Thinking like a machine

Thinking like a machine

Since the beginning of the industrial revolution the human, especially the working human, has increasingly adapted to a coexistence with machines. The human has become a prosthesis for the non-organic body of the industrial factory. During early adaptation this occurred mainly on the material body, the hardware of humanity. Simple repetitive movements on the assembly line became the tasks of the workers to fulfill those duties the machine could not.The promise was that humans of the future will not have to work, machines will lighten the load. However, the importance of ones identity being tied to her/his occupation became increasingly socially relevant. With the invention of the computer, machines have moved away from hardware towards software; machines began to acquire a brain. In this new epoch, is it possible that human are still a prostheses of the machine? Now not only attached to the body but also an amendment to its thinking? It can seem that with the wish of creating machines that think like humans, we have also created humans that think like machines.

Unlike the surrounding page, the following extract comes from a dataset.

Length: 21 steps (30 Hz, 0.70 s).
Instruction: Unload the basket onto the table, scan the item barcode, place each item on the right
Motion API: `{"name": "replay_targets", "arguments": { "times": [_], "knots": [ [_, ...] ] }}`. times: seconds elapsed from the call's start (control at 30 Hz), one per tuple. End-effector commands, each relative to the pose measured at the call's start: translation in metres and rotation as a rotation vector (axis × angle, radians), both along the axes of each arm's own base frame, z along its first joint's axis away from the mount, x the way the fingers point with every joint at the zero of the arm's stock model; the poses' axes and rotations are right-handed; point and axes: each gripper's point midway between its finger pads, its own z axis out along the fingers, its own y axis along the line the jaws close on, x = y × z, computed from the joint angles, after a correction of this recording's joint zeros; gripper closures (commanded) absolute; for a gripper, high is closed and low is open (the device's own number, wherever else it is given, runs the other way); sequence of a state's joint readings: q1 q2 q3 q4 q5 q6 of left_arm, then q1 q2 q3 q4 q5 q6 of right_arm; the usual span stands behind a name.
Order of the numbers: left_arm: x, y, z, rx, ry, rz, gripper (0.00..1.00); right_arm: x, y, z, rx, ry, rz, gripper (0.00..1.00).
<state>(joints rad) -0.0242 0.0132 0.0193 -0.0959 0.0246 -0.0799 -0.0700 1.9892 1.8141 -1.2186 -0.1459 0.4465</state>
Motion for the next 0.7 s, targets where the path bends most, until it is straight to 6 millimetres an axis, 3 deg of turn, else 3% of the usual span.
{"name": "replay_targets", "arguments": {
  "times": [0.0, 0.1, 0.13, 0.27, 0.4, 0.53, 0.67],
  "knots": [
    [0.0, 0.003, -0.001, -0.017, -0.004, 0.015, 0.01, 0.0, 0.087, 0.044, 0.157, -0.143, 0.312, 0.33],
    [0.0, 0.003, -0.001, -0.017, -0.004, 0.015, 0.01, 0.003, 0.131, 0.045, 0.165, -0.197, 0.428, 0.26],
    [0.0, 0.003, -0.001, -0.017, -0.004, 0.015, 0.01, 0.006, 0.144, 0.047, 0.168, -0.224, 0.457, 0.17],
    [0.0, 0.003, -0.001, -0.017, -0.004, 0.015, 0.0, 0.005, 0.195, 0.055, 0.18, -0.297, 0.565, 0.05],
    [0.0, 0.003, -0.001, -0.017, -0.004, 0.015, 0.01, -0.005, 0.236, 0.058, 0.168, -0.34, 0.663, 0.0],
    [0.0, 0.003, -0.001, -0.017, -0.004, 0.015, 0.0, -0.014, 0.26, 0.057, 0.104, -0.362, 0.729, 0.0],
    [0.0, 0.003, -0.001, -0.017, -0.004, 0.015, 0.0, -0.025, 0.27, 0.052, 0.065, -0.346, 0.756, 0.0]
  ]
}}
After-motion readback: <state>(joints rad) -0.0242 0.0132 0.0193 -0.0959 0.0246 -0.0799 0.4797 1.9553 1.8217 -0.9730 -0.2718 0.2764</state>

More and more a human defines itself by the work it does, no-matter how unnecessary or meaningless this activity is. It is often the case today that there is no need for working humans, as artificially intelligent systems can control and realize the whole cycle of industrial production. What do we do now that the human is redundant? The July 20th workshop on Wednesday will allow participants to create a robot from scratch. These robots will act together to become a amalgamated body, which will enact a performance during the opening reception. The reception and exhibition will feature the robots made during the workshop.